- [What this task involves]
Print every line of the listing below, starting with the line that holds "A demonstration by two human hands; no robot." and going on through the line that holds "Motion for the", both included, and print nothing else.

---

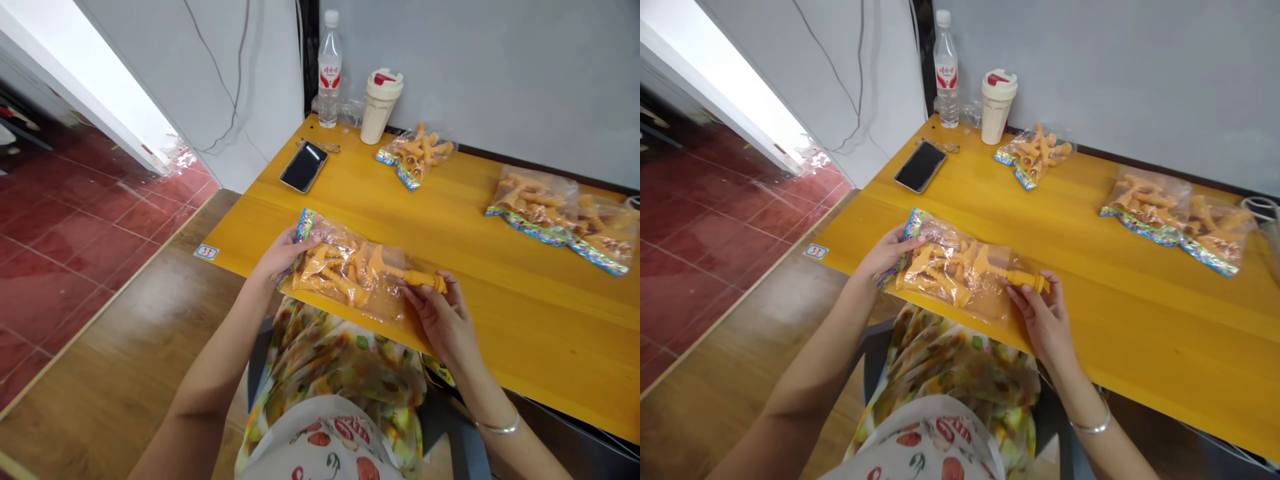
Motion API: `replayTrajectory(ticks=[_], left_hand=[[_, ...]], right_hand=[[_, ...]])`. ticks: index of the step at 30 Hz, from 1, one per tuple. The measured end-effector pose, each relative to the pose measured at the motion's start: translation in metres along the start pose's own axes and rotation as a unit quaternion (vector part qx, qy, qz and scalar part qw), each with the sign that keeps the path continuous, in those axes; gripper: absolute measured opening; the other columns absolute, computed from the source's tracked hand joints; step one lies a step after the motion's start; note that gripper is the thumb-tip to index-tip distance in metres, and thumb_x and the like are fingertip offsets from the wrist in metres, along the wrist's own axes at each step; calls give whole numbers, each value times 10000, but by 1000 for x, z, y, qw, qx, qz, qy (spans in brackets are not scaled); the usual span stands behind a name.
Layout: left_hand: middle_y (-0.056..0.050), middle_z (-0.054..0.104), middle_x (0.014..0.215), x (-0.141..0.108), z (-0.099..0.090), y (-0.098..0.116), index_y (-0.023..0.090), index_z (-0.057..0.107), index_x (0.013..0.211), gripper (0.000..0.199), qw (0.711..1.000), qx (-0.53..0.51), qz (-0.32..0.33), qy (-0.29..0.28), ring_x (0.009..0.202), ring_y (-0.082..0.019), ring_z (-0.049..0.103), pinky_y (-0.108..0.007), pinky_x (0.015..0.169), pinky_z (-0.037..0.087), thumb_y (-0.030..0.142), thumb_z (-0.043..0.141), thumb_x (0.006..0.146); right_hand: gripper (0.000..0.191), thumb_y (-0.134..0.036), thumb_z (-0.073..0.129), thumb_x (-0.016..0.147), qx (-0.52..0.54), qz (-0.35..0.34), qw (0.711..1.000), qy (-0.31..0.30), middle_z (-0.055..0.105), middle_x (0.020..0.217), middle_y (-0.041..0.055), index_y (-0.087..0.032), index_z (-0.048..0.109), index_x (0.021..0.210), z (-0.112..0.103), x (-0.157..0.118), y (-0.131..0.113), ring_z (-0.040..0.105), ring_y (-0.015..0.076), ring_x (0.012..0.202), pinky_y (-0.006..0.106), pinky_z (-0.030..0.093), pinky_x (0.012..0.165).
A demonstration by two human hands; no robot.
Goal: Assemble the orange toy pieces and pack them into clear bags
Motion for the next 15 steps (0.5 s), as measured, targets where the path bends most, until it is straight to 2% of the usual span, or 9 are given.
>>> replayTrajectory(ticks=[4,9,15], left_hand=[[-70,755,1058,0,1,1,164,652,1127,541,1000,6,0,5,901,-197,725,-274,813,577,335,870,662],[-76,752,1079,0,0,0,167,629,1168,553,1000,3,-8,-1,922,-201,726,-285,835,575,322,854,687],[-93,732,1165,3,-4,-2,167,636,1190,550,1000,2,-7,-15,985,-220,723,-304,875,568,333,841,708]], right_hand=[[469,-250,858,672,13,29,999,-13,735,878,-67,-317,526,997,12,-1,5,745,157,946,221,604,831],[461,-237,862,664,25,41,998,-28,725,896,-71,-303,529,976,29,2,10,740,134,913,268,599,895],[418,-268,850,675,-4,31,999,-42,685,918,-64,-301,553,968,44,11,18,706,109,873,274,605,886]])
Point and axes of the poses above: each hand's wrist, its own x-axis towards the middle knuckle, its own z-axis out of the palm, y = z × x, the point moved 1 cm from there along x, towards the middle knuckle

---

- [Solution to the exercise]
A demonstration by two human hands; no robot.
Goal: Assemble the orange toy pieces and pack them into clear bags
Motion for the next 15 steps (0.5 s), as measured, targets where the path bends most, until it is straight to 2% of the usual span, or 9 are given.

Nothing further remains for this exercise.